Autobiographically (if it matters), Berryman didn’t recover (i.e. attain long term, permanent, sobriety) from his alcohol addiction: he’d been a chronic drunk for so long that his body and his mind were wrecked beyond repair. He killed himself, by jumping off a bridge, in 1972, drunk. Dead under the influence, which is how every good addict ends their life. That’s a pointed comment aimed at James Frey, who I really hope isn’t still trading off the addict identity given that he left rehab – allegedly able to stare pints of whiskey in the face without being tempted – a decade and a half ago.

That’s one of the things that puts me off engaging with the usual and weighty ways to cut down my own drinking.

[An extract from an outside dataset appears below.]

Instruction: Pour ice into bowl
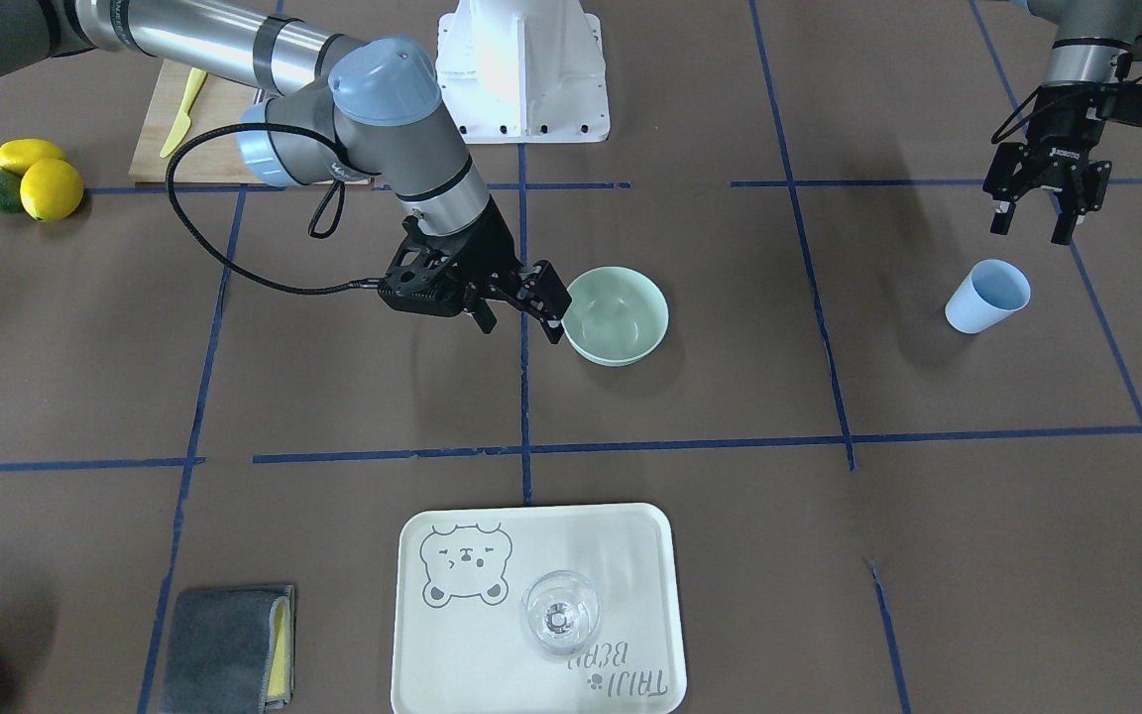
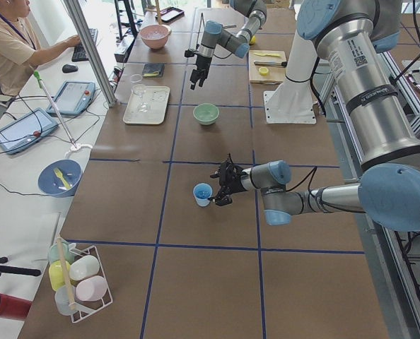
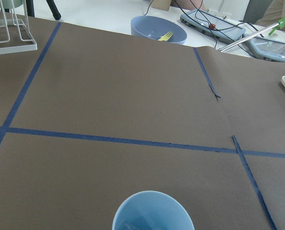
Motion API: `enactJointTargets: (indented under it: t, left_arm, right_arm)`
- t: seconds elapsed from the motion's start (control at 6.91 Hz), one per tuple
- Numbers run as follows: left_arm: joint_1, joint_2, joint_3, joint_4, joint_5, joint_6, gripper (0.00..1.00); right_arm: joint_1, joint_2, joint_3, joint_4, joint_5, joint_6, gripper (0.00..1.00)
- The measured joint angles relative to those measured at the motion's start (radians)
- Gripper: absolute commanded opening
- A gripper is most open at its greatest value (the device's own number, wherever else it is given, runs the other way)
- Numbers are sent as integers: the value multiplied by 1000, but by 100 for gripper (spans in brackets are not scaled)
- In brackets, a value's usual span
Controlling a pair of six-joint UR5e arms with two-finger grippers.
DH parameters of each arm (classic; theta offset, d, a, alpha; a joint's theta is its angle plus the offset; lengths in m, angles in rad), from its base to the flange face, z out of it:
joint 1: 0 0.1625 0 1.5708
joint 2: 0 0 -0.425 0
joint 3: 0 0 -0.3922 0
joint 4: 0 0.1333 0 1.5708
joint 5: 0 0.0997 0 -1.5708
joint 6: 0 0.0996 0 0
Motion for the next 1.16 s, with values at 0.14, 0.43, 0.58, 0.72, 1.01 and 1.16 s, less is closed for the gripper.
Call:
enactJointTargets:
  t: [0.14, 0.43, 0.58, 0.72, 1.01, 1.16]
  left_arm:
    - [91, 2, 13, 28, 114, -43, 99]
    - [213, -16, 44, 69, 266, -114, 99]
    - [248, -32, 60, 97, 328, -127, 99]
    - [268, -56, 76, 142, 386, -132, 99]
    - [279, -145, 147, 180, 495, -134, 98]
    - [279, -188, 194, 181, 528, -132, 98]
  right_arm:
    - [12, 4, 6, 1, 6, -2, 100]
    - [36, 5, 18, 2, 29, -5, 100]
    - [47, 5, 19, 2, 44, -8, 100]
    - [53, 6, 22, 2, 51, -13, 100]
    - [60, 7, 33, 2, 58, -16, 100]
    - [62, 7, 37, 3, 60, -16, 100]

I often question whether or not I’m an alcoholic, and 80% of the time I answer a firm yes. Engaging with a realistic and nuanced piece of literature about addiction therapy has made me question this response quite seriously, for though I tick a lot of the alcoholic boxes – daily drinking, regular blackouts, injuries whilst drinking, working hungover, never leaving a drink unfinished, thinking about booze all the time, spending too much on alcohol, most of my personal relationships being rooted in a mutual interest in alcoholic intoxication, etc etc etc – I also tick a lot of the heavy-drinker-but-not-addicted-to-drinking boxes. Such as relishing not drinking. Then again, I almost idealise sobriety in a way that labels me as someone who sees it as unattainable, which is definitely addict thinking. Also I feel funny in a very physical way if I don’t drink [enough], so it really would be a good idea for me to get the drinking into hand.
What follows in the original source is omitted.